Ich muss diese Rezension an dieser Stelle abbrechen. Es geht einfach nicht mehr. Ich werde schon wieder wütend und so unglaublich traurig. Betsey Rampike ist die widerlichste, abstoßendste literarische Figur, die mir jemals untergekommen ist. Skyler und Bliss… Gott, ich hoffe inständig, das Leben ihrer realen Vorbilder war nicht genauso. Wisst ihr, nach all dem Schmerz, den ich gemeinsam mit Skyler durchlebt habe, dachte ich eigentlich, es könnte nicht mehr schlimmer kommen. Doch am Ende hat mich Joyce Carol Oates noch einmal eiskalt erwischt. Mir war es das Buch über nicht klar. Ich habe es erst am Ende begriffen. Ein Teil von Skyler glaubte all die Jahre, er hätte Bliss getötet.

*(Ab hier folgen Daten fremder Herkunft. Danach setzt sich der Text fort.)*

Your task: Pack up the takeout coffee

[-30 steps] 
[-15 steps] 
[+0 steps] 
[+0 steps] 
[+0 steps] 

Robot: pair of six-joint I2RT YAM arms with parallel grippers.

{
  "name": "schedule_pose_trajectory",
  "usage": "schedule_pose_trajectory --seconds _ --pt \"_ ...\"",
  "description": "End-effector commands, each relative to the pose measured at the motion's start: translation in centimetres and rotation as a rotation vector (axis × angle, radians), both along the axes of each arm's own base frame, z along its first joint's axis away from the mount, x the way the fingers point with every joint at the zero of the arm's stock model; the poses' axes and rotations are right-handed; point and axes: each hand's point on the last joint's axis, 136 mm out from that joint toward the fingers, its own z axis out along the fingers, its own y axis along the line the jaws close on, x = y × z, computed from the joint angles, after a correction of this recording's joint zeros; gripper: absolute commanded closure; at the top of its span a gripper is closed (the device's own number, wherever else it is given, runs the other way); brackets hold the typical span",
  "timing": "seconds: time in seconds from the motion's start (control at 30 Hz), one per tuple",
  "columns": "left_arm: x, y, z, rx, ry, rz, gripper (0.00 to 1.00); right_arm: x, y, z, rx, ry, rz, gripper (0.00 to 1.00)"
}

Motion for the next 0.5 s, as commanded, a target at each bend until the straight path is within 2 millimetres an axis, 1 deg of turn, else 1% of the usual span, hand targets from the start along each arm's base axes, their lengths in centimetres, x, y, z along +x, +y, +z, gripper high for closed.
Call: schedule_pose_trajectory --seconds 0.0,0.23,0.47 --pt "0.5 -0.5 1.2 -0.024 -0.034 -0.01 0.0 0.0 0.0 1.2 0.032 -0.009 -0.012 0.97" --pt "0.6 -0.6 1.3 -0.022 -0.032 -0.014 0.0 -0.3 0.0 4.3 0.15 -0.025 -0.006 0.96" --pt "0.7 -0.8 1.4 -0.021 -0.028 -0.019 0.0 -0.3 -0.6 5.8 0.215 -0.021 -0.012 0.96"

Wer sich auf „My Sister, My Love“ einlässt, muss sich bewusst sein, dass dieses Buch auf eine Art und Weise emotional und tragisch ist, die die Grenzen der Fiktion überwindet. Es ist nicht kitschig, voyeuristisch oder übertrieben – Joyce Carol Oates zeigt nur, wozu Menschen fähig sind und wie viel Schmerz wir selbst denjenigen zufügen können, die uns am nächsten stehen. Gebrochene Knochen heilen, aber eine zerstörte Psyche erholt sich unter Umständen nie mehr. Skyler, ich weiß, du existierst nicht. Trotzdem wirst du für immer einen Platz in meinem Herzen haben und deswegen möchte ich dir folgendes sagen: du bist wertvoll. Du bist es wert, geliebt zu werden. Was deine Eltern dir angetan haben, war Unrecht.